Sustainability and ESG have become public and private sector priorities, with consumers and corporates alike increasingly focusing on sustainability practices when making financial decisions, and governments considering a wide variety of policy initiatives to drive behaviour.
As nations work to meet the UN Sustainable Development Goals (SDGs), there is an important role for the transaction banking industry to help achieve them.
Trade finance has a crucial role to play in supporting corporate efforts to position sustainability at the core of their business strategies, and throughout their supply chains.
For several years, banks have been offering ESG-linked products including green bonds and sustainable loans, and we see informal markets developing for the trading of carbon credits.
However, in order for sustainability-linked trade finance to gain traction and ubiquity, there is general agreement that market standard definitions, methodologies, and measurements are needed.
Towards a common standards framework
The difficulty of defining workable sustainability standards for international trade should not be underestimated.
The volume of global trade transactions that cross multiple jurisdictions to form part of complex supply chains presents an inherent challenge to defining what constitutes sustainable trade finance – a market that accounts for more than a third of global trade.
Additionally, institutions are at different stages of their own journey toward sustainability, and have different priorities based on their geographic footprint and client base.
This complexity heightens the importance for the trade finance industry to coalesce around a common standard that reconciles the divergent banking landscapes and provides rigorous yet implementable standards.

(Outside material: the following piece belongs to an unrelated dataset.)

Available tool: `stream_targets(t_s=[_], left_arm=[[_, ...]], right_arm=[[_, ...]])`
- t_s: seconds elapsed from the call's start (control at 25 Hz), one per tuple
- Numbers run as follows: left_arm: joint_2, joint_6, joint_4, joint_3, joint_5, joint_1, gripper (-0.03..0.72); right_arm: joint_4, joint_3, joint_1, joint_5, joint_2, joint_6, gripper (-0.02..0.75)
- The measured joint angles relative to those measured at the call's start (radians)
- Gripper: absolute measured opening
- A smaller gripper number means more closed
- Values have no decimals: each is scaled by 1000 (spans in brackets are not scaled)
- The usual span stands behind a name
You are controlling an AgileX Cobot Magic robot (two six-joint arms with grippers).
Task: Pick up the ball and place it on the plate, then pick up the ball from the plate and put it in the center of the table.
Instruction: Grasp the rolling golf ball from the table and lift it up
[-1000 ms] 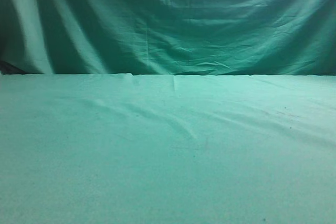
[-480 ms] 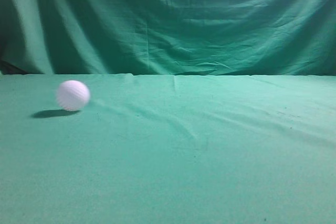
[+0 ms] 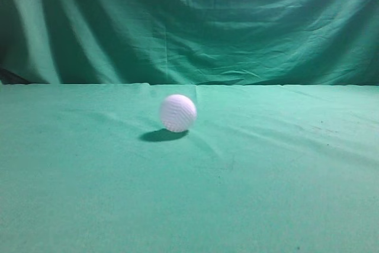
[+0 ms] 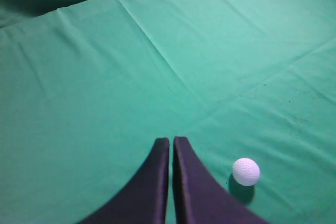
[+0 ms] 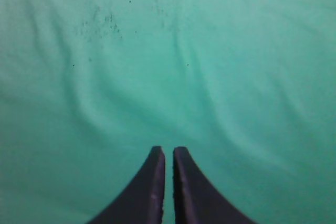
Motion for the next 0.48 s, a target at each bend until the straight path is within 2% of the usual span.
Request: stream_targets(t_s=[0.28, 0.48], left_arm=[[-260, 55, -12, 292, -134, -8, 0], [-454, 164, -80, 499, -189, -8, 0]], right_arm=[[-18, -3, 65, 10, 87, 37, 50], [-24, -3, 128, -20, 176, 70, 50]])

Policymakers in certain regions are outlining public policy frameworks and taxonomies to support policy positions for companies operating within their jurisdictions.

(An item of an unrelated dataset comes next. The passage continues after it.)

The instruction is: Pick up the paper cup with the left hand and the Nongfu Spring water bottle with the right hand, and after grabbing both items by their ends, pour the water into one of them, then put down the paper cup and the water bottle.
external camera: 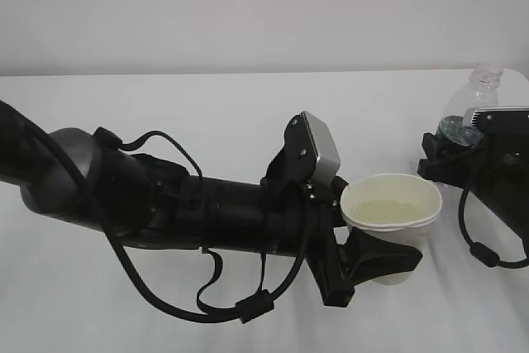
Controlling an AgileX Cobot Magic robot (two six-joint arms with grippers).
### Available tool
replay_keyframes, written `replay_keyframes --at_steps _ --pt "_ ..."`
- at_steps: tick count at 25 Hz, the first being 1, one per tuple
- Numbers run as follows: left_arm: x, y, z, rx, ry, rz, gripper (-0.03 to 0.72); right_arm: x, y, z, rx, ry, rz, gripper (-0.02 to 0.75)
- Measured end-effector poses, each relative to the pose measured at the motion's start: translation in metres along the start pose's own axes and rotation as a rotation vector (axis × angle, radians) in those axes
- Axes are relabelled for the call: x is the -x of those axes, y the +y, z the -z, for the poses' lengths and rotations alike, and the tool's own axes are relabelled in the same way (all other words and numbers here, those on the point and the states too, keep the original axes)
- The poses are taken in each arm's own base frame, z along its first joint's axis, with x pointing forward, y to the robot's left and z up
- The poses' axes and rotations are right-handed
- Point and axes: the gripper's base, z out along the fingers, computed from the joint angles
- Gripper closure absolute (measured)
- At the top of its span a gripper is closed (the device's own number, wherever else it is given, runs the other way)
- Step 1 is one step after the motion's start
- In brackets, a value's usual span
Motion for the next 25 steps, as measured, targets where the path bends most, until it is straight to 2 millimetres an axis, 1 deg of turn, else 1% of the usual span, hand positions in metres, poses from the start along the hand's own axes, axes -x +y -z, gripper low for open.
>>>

In some cases, private enterprise is well ahead of the policy requirements, while in others they are being influenced by policy requirements.
An appropriate balance between the public and private sectors will shape policy in a way that incentivises behavior without creating unintended consequences with negative economic implications.
Industry advocates must strive to ensure that public policy reflects some consistency across jurisdictions, so as not to create undue advantages or burdens based on geography.
BAFT’s role in sustainable transaction banking
In the past year, we have seen the market become more collaborative, with institutions working together through industry working groups and consortia to find innovative solutions to address sustainability in transaction banking.
Last year, BAFT launched a Sustainability Working Group to address the needs for standards, tools, education, and policy advocacy on behalf of the industry.
To address these challenges, the working group will be developing resources, training, and best practice standards to promote sustainability across the trade finance and global payments industry.
The working group is focusing its efforts on five work streams:
- Developing standards for sustainable transaction banking
- Principles on how to apply net zero to transaction banking
- Guidance on sustainability reporting
- Advocacy and education on sustainable transaction banking
- Defining an industry approach for the full spectrum of ESG – beyond the “E”
It is the objective of this working group to advance the interests of the transaction banking industry, while complementing and leveraging the work of other bodies.
To that end, the BAFT Working Group welcomed the ICC Standards for Sustainable Trade and Sustainable Trade Finance positioning paper published in November 2021.
The roadmap is a positive development and moves the industry closer to agreement on a common standard that the industry can reference.
An equal-weighted ESG
As a common standard begins to take shape, much work remains to ensure broad industry support and wide adoption.
The first consideration is to ensure that equal weight is given to all elements of ESG.
While social and governance factors are generally taken into account for the calculation of an ESG rating, most of the taxonomies are still primarily focused on the “E” for environment.
The true impact of trade finance extends to the social and governance elements of ESG, and should be effectively represented in the emerging standard.
Second, recognising the transition needed to make business more sustainable, such standards must not only recognise positive activity, but also guide those involved towards what best practices, or even minimum acceptable standards.
While specific goods may not in themselves be sustainable, they can often be used for purposes that lead to sustainable ends.
Lastly, underpinning the development of any standard, care must be taken to be inclusive of the global nature of the business.
For a global sustainability standard to take hold, geographically diverse stakeholders must be an integral part of the development and adoption.
The sooner the industry can stand behind a shared understanding and common vocabulary of what is considered sustainable trade, the more effectively the industry can dispense with concerns over ESG-washing and realise the potential of sustainable trade finance.